Assignment —
Only these lines of the data below are wanted: the one with "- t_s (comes", the one with "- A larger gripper", and any lines between them, each repeated exactly.

Records shown —
|---|

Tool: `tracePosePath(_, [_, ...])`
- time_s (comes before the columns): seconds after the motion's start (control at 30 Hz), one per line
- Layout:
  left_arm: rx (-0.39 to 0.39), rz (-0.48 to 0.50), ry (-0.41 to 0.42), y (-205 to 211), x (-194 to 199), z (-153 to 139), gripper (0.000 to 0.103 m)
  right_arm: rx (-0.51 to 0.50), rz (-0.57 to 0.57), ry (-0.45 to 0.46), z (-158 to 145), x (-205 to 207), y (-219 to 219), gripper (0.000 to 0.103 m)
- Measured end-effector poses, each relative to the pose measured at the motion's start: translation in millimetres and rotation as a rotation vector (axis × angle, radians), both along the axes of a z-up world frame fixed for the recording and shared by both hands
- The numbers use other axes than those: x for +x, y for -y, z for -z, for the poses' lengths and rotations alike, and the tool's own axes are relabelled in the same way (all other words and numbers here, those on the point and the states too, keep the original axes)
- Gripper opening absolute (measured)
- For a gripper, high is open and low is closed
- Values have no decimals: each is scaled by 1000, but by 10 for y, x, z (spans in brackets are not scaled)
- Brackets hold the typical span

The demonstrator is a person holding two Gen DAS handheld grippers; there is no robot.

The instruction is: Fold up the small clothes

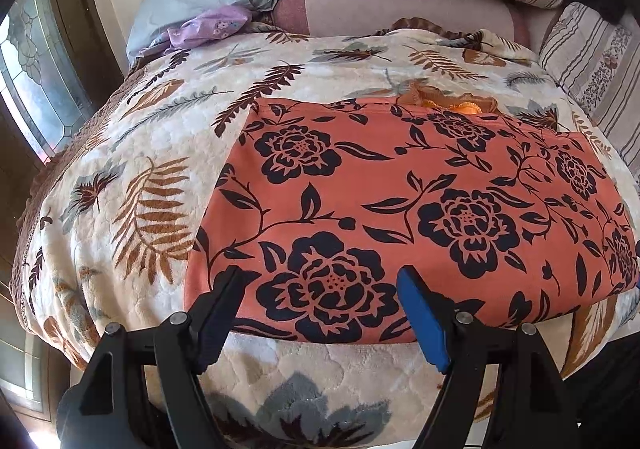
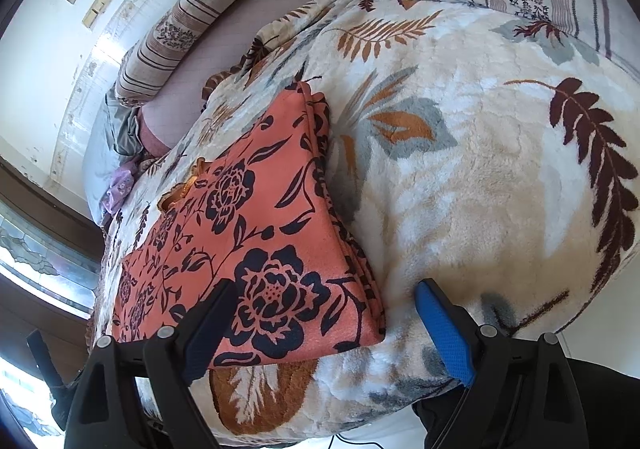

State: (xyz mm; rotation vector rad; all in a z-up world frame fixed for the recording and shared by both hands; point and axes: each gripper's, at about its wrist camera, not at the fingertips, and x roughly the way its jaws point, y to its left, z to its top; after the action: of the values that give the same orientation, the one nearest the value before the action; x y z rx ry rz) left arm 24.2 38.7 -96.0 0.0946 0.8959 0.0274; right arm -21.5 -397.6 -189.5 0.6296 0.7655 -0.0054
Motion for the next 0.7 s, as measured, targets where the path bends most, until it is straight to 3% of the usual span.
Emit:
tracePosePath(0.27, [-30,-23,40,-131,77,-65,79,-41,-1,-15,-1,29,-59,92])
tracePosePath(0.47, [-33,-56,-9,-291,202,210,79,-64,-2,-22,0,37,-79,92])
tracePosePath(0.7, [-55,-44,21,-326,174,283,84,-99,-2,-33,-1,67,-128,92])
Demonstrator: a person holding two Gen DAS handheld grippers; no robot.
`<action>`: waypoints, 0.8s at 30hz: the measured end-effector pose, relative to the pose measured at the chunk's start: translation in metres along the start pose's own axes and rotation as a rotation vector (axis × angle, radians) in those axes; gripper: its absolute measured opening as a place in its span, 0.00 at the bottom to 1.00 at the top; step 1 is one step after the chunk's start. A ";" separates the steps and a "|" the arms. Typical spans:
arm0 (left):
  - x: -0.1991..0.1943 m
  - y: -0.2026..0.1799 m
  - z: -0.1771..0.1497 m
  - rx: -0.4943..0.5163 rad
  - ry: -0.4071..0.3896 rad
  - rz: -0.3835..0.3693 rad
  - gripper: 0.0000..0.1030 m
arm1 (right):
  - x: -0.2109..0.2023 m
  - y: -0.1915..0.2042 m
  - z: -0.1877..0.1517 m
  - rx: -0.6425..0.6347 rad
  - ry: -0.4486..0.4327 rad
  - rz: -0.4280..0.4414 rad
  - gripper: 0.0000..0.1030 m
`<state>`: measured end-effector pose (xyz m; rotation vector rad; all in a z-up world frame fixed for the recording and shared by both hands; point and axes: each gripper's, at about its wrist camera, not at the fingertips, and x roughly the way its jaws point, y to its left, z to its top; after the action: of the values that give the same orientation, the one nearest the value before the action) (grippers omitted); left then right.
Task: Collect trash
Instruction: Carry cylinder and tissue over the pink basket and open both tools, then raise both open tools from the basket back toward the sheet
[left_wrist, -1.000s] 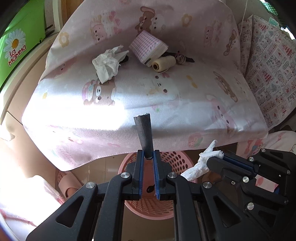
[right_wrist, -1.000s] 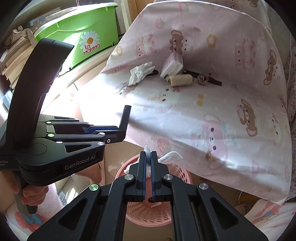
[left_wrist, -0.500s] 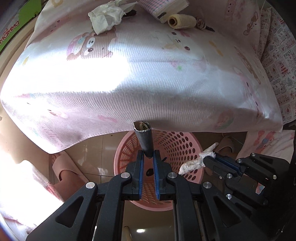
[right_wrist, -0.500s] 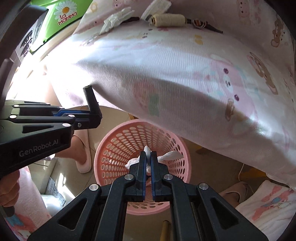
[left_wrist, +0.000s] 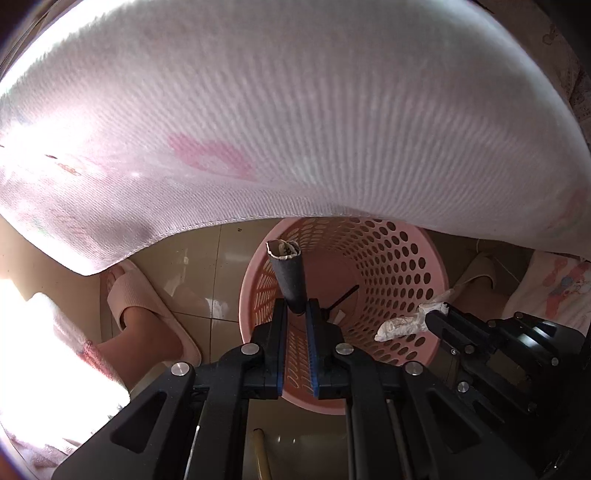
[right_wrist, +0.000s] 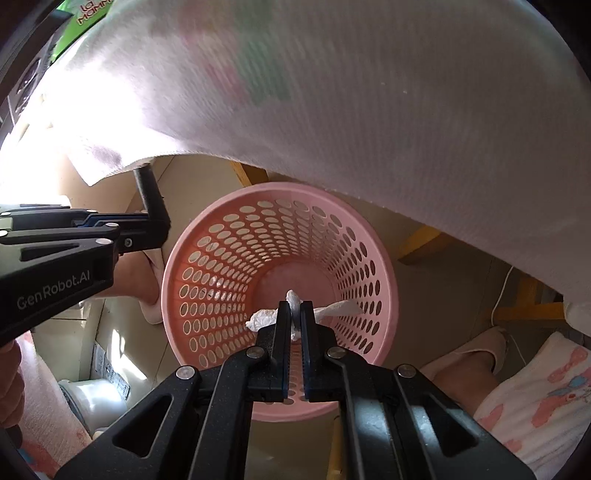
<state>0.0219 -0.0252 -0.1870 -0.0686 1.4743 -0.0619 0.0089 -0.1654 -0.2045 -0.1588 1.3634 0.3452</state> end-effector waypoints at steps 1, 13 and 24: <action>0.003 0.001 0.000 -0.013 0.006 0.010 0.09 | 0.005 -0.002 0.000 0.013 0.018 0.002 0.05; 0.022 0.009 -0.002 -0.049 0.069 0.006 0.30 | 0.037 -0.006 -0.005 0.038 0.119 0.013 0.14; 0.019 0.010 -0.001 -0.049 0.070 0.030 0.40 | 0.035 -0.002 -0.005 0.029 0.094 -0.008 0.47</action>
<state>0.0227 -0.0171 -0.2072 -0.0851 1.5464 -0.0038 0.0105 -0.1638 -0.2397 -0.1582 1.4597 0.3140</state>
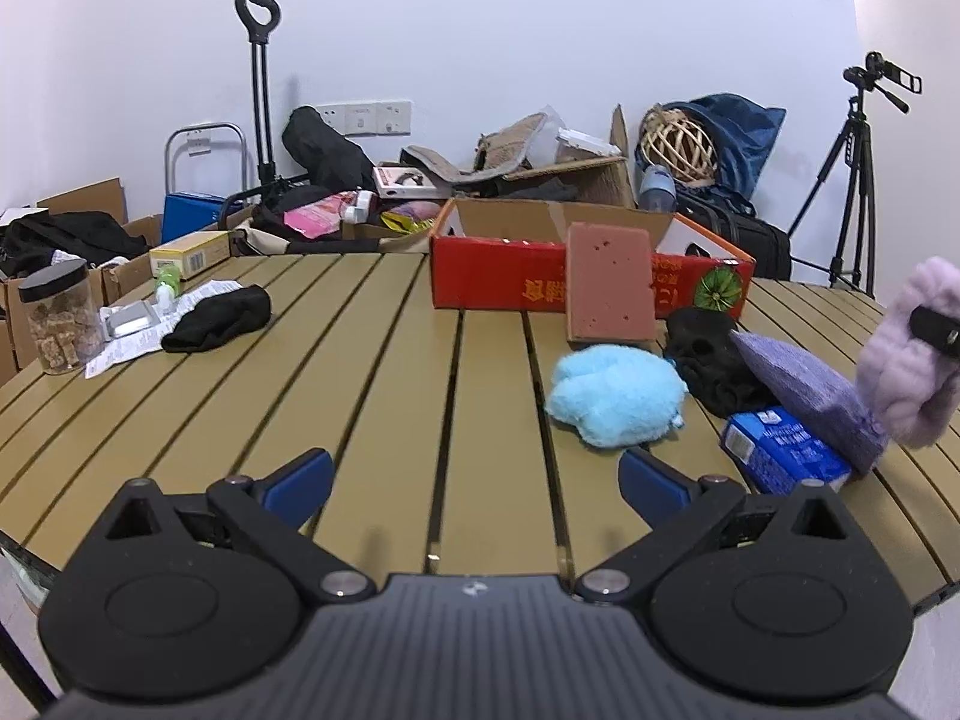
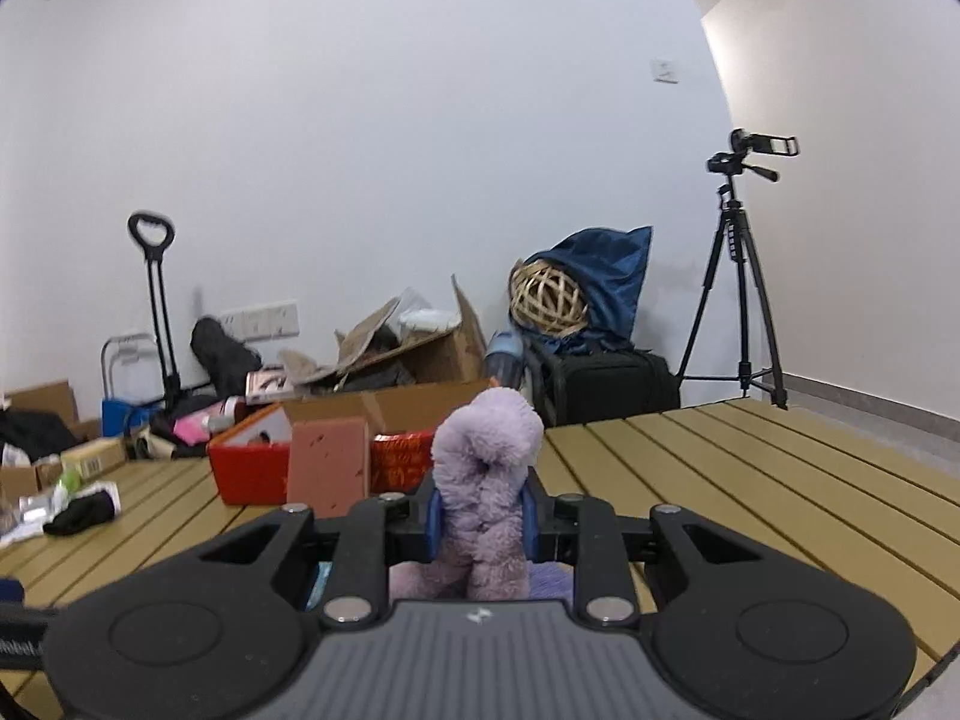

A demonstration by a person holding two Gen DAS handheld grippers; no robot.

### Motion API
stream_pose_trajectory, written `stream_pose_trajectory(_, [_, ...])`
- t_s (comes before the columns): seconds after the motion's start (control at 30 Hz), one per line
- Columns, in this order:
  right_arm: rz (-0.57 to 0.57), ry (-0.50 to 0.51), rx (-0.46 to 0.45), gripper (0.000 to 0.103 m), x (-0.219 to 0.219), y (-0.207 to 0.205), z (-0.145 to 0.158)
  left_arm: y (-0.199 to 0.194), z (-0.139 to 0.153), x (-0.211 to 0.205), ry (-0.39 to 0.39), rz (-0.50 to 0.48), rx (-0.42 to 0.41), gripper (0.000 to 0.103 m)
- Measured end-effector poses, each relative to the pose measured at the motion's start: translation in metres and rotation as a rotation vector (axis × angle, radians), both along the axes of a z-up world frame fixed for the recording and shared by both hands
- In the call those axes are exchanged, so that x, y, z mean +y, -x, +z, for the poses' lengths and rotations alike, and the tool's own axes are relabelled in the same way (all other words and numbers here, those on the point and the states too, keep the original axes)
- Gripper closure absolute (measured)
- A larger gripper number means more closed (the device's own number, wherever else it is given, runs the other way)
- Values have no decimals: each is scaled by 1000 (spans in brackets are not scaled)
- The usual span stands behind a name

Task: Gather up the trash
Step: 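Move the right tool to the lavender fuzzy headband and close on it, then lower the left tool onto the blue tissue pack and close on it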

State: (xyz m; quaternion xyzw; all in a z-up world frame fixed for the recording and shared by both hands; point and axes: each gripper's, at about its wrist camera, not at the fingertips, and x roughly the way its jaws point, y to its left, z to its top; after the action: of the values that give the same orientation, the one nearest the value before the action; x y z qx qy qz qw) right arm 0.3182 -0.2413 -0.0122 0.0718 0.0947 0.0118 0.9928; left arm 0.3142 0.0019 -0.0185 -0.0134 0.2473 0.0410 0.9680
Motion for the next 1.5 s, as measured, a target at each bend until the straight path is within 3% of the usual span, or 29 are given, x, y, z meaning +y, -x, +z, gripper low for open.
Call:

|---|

Output of the exercise —
- t_s (comes before the columns): seconds after the motion's start (control at 30 Hz), one per line
- Columns, in this order:
  right_arm: rz (-0.57 to 0.57), ry (-0.50 to 0.51), rx (-0.46 to 0.45), gripper (0.000 to 0.103 m), x (-0.219 to 0.219), y (-0.207 to 0.205), z (-0.145 to 0.158)
  left_arm: y (-0.199 to 0.194), z (-0.139 to 0.153), x (-0.211 to 0.205), ry (-0.39 to 0.39), rz (-0.50 to 0.48), rx (-0.42 to 0.41), gripper (0.000 to 0.103 m)
- Measured end-effector poses, each relative to the pose measured at the motion's start: translation in metres and rotation as a rotation vector (axis × angle, radians), both along the axes of a z-up world frame fixed for the recording and shared by both hands
- In the call those axes are exchanged, so that x, y, z mean +y, -x, +z, for the poses' lengths and rotations alike, and the tool's own axes are relabelled in the same way (all other words and numbers here, those on the point and the states too, keep the original axes)
- Gripper closure absolute (measured)
- A larger gripper number means more closed (the device's own number, wherever else it is given, runs the other way)

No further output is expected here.